▶ _Assignment_
Images should be omitted while the rest of the data is duplicated exactly.

━━ Recorded information ━━

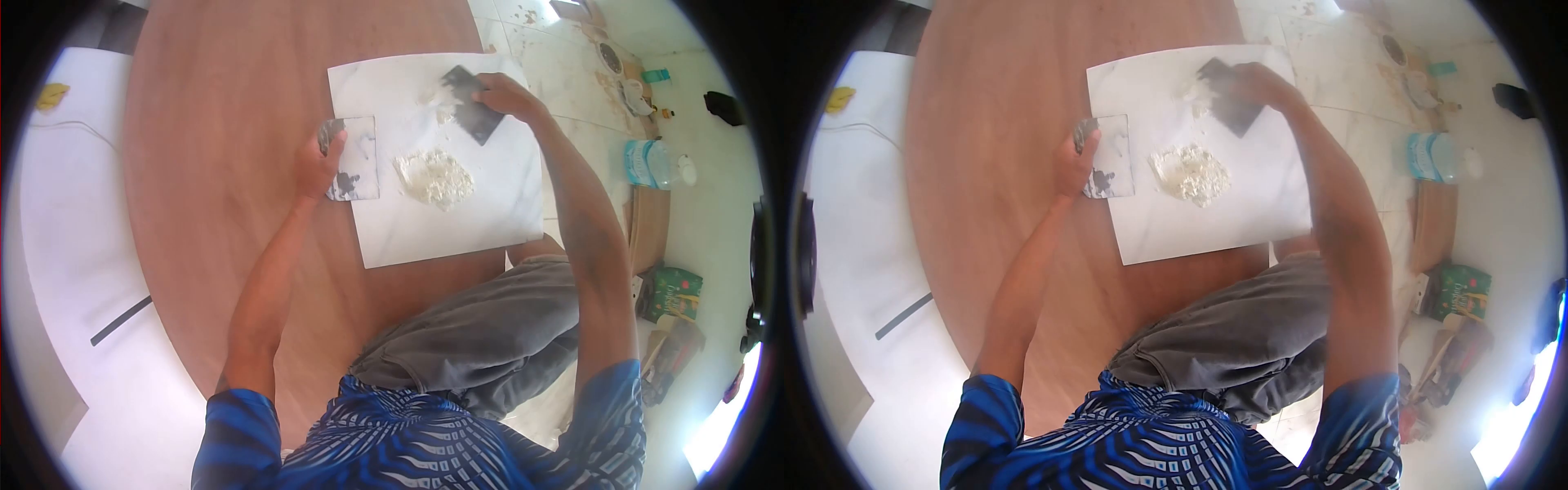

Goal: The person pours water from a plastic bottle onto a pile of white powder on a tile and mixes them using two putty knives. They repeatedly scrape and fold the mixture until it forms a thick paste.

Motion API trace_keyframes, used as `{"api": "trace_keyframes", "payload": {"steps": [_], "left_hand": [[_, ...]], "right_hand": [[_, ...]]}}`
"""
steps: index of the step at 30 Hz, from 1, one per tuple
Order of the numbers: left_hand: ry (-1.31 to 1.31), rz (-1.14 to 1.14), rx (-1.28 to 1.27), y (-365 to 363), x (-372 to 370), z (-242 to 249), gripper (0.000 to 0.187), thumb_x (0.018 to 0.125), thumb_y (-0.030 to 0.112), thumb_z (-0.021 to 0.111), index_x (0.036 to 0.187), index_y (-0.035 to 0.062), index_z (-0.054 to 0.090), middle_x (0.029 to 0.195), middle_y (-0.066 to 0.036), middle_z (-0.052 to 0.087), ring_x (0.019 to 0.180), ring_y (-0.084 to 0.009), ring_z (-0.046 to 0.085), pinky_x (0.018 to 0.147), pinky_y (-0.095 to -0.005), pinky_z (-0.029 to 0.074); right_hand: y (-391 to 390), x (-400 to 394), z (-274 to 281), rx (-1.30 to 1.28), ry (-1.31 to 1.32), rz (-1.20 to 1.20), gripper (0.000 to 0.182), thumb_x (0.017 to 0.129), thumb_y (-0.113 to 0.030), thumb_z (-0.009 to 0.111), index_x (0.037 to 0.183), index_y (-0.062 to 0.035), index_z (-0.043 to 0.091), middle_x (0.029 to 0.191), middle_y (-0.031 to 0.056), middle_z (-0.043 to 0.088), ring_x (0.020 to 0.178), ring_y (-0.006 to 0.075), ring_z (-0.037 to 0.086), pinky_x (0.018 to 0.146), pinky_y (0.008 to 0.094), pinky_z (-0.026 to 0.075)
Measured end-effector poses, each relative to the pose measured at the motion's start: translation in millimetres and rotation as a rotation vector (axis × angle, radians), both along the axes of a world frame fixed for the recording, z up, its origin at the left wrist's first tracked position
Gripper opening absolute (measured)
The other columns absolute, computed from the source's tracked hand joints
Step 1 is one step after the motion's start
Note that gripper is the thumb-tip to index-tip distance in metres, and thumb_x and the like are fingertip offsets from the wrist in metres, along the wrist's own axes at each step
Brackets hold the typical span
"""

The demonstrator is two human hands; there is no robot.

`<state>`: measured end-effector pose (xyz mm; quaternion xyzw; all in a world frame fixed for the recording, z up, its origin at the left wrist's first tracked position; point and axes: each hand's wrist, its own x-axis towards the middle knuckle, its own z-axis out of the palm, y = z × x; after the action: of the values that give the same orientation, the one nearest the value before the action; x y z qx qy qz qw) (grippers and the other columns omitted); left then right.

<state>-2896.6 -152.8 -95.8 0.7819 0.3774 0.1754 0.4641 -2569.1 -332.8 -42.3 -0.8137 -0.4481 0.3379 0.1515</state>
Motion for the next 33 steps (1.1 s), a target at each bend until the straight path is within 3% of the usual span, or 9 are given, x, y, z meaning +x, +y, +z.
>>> {"api": "trace_keyframes", "payload": {"steps": [4,8,13,21,22,26,29,30,33], "left_hand": [[-0.039,0.026,-0.016,-3,-1,1,0.044,0.093,0.044,0.064,0.103,0.0021,0.07,0.08,-0.008,0.069,0.075,-0.0154,0.064,0.071,-0.0323,0.05],[-0.079,0.021,-0.076,2,-5,-16,0.042,0.094,0.042,0.063,0.1,0.0013,0.069,0.079,-0.008,0.069,0.073,-0.0148,0.062,0.07,-0.0325,0.049],[-0.065,-0.002,-0.034,3,-5,-12,0.041,0.095,0.041,0.062,0.099,0.0011,0.069,0.078,-0.008,0.068,0.073,-0.0147,0.061,0.069,-0.0324,0.049],[-0.099,-0.024,0.047,2,-7,-11,0.043,0.095,0.043,0.06,0.103,0.0017,0.069,0.084,-0.01,0.071,0.079,-0.0197,0.066,0.075,-0.0339,0.05],[-0.102,-0.018,0.02,2,-6,-15,0.043,0.095,0.043,0.059,0.103,0.0018,0.069,0.085,-0.011,0.071,0.08,-0.0205,0.066,0.076,-0.0342,0.051],[-0.117,-0.056,0.027,7,-3,-15,0.043,0.095,0.043,0.059,0.104,0.0022,0.069,0.087,-0.011,0.071,0.082,-0.0213,0.066,0.077,-0.0347,0.05],[-0.088,-0.083,0.051,8,-3,-14,0.04,0.096,0.039,0.059,0.103,0.0014,0.069,0.086,-0.009,0.07,0.081,-0.0194,0.064,0.077,-0.0347,0.05],[-0.132,-0.069,-0.015,11,-2,-21,0.038,0.096,0.038,0.059,0.103,0.0012,0.068,0.086,-0.008,0.07,0.081,-0.0183,0.064,0.076,-0.0343,0.049],[-0.193,-0.035,-0.148,11,-2,-26,0.035,0.097,0.033,0.058,0.102,0.0002,0.067,0.086,-0.005,0.068,0.081,-0.0154,0.062,0.075,-0.0333,0.049]], "right_hand": [[27,-15,-16,0.071,-0.058,0.352,0.04,0.086,-0.019,0.06,0.122,-0.0028,0.062,0.113,0.0192,0.066,0.107,0.0348,0.062,0.092,0.0425,0.047],[30,-65,35,-0.155,-0.066,0.445,0.031,0.086,-0.016,0.06,0.116,-0.0086,0.065,0.111,0.016,0.067,0.106,0.0353,0.062,0.087,0.0456,0.048],[-13,-104,55,-0.137,-0.251,0.607,0.03,0.082,-0.003,0.056,0.107,-0.0118,0.068,0.101,0.0104,0.066,0.099,0.0313,0.063,0.081,0.0457,0.051],[-98,-196,33,-0.039,-0.804,0.354,0.018,0.09,-0.012,0.052,0.102,-0.0075,0.065,0.103,0.0063,0.058,0.097,0.024,0.054,0.079,0.0397,0.043],[-100,-203,23,-0.204,-0.734,0.358,0.028,0.089,-0.012,0.053,0.115,-0.0022,0.057,0.109,0.0088,0.059,0.105,0.0246,0.055,0.087,0.0395,0.045],[-109,-206,25,-0.154,-0.723,0.345,0.031,0.089,-0.011,0.053,0.119,-0.005,0.059,0.11,0.0097,0.06,0.106,0.0272,0.056,0.089,0.0415,0.046],[-125,-194,57,-0.061,-0.538,0.09,0.019,0.089,-0.013,0.051,0.101,-0.0099,0.065,0.105,0.009,0.058,0.1,0.0296,0.057,0.081,0.0428,0.047],[-133,-192,61,0.068,-0.484,-0.069,0.019,0.086,-0.012,0.056,0.102,-0.0082,0.066,0.098,0.0127,0.063,0.096,0.0332,0.062,0.079,0.0458,0.05],[-139,-175,108,-0.18,-0.113,-0.271,0.029,0.086,-0.009,0.057,0.112,-0.0023,0.066,0.108,0.0159,0.067,0.1,0.029,0.066,0.085,0.0361,0.053]]}}
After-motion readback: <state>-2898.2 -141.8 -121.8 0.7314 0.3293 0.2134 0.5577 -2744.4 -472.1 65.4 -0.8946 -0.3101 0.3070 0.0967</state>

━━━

▶ _Your solution_
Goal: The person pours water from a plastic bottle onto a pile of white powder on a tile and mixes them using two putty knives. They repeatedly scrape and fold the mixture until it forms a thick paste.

Motion API trace_keyframes, used as `{"api": "trace_keyframes", "payload": {"steps": [_], "left_hand": [[_, ...]], "right_hand": [[_, ...]]}}`
"""
steps: index of the step at 30 Hz, from 1, one per tuple
Order of the numbers: left_hand: ry (-1.31 to 1.31), rz (-1.14 to 1.14), rx (-1.28 to 1.27), y (-365 to 363), x (-372 to 370), z (-242 to 249), gripper (0.000 to 0.187), thumb_x (0.018 to 0.125), thumb_y (-0.030 to 0.112), thumb_z (-0.021 to 0.111), index_x (0.036 to 0.187), index_y (-0.035 to 0.062), index_z (-0.054 to 0.090), middle_x (0.029 to 0.195), middle_y (-0.066 to 0.036), middle_z (-0.052 to 0.087), ring_x (0.019 to 0.180), ring_y (-0.084 to 0.009), ring_z (-0.046 to 0.085), pinky_x (0.018 to 0.147), pinky_y (-0.095 to -0.005), pinky_z (-0.029 to 0.074); right_hand: y (-391 to 390), x (-400 to 394), z (-274 to 281), rx (-1.30 to 1.28), ry (-1.31 to 1.32), rz (-1.20 to 1.20), gripper (0.000 to 0.182), thumb_x (0.017 to 0.129), thumb_y (-0.113 to 0.030), thumb_z (-0.009 to 0.111), index_x (0.037 to 0.183), index_y (-0.062 to 0.035), index_z (-0.043 to 0.091), middle_x (0.029 to 0.191), middle_y (-0.031 to 0.056), middle_z (-0.043 to 0.088), ring_x (0.020 to 0.178), ring_y (-0.006 to 0.075), ring_z (-0.037 to 0.086), pinky_x (0.018 to 0.146), pinky_y (0.008 to 0.094), pinky_z (-0.026 to 0.075)
Measured end-effector poses, each relative to the pose measured at the motion's start: translation in millimetres and rotation as a rotation vector (axis × angle, radians), both along the axes of a world frame fixed for the recording, z up, its origin at the left wrist's first tracked position
Gripper opening absolute (measured)
The other columns absolute, computed from the source's tracked hand joints
Step 1 is one step after the motion's start
Note that gripper is the thumb-tip to index-tip distance in metres, and thumb_x and the like are fingertip offsets from the wrist in metres, along the wrist's own axes at each step
Brackets hold the typical span
"""

The demonstrator is two human hands; there is no robot.

`<state>`: measured end-effector pose (xyz mm; quaternion xyzw; all in a world frame fixed for the recording, z up, its origin at the left wrist's first tracked position; point and axes: each hand's wrist, its own x-axis towards the middle knuckle, its own z-axis out of the palm, y = z × x; after the action: of the values that give the same orientation, the one nearest the value before the action; x y z qx qy qz qw) (grippers and the other columns omitted); left then right.

<state>-2896.6 -152.8 -95.8 0.7819 0.3774 0.1754 0.4641 -2569.1 -332.8 -42.3 -0.8137 -0.4481 0.3379 0.1515</state>
Motion for the next 33 steps (1.1 s), a target at each bend until the straight path is within 3% of the usual span, or 9 are given, x, y, z meaning +x, +y, +z.
>>> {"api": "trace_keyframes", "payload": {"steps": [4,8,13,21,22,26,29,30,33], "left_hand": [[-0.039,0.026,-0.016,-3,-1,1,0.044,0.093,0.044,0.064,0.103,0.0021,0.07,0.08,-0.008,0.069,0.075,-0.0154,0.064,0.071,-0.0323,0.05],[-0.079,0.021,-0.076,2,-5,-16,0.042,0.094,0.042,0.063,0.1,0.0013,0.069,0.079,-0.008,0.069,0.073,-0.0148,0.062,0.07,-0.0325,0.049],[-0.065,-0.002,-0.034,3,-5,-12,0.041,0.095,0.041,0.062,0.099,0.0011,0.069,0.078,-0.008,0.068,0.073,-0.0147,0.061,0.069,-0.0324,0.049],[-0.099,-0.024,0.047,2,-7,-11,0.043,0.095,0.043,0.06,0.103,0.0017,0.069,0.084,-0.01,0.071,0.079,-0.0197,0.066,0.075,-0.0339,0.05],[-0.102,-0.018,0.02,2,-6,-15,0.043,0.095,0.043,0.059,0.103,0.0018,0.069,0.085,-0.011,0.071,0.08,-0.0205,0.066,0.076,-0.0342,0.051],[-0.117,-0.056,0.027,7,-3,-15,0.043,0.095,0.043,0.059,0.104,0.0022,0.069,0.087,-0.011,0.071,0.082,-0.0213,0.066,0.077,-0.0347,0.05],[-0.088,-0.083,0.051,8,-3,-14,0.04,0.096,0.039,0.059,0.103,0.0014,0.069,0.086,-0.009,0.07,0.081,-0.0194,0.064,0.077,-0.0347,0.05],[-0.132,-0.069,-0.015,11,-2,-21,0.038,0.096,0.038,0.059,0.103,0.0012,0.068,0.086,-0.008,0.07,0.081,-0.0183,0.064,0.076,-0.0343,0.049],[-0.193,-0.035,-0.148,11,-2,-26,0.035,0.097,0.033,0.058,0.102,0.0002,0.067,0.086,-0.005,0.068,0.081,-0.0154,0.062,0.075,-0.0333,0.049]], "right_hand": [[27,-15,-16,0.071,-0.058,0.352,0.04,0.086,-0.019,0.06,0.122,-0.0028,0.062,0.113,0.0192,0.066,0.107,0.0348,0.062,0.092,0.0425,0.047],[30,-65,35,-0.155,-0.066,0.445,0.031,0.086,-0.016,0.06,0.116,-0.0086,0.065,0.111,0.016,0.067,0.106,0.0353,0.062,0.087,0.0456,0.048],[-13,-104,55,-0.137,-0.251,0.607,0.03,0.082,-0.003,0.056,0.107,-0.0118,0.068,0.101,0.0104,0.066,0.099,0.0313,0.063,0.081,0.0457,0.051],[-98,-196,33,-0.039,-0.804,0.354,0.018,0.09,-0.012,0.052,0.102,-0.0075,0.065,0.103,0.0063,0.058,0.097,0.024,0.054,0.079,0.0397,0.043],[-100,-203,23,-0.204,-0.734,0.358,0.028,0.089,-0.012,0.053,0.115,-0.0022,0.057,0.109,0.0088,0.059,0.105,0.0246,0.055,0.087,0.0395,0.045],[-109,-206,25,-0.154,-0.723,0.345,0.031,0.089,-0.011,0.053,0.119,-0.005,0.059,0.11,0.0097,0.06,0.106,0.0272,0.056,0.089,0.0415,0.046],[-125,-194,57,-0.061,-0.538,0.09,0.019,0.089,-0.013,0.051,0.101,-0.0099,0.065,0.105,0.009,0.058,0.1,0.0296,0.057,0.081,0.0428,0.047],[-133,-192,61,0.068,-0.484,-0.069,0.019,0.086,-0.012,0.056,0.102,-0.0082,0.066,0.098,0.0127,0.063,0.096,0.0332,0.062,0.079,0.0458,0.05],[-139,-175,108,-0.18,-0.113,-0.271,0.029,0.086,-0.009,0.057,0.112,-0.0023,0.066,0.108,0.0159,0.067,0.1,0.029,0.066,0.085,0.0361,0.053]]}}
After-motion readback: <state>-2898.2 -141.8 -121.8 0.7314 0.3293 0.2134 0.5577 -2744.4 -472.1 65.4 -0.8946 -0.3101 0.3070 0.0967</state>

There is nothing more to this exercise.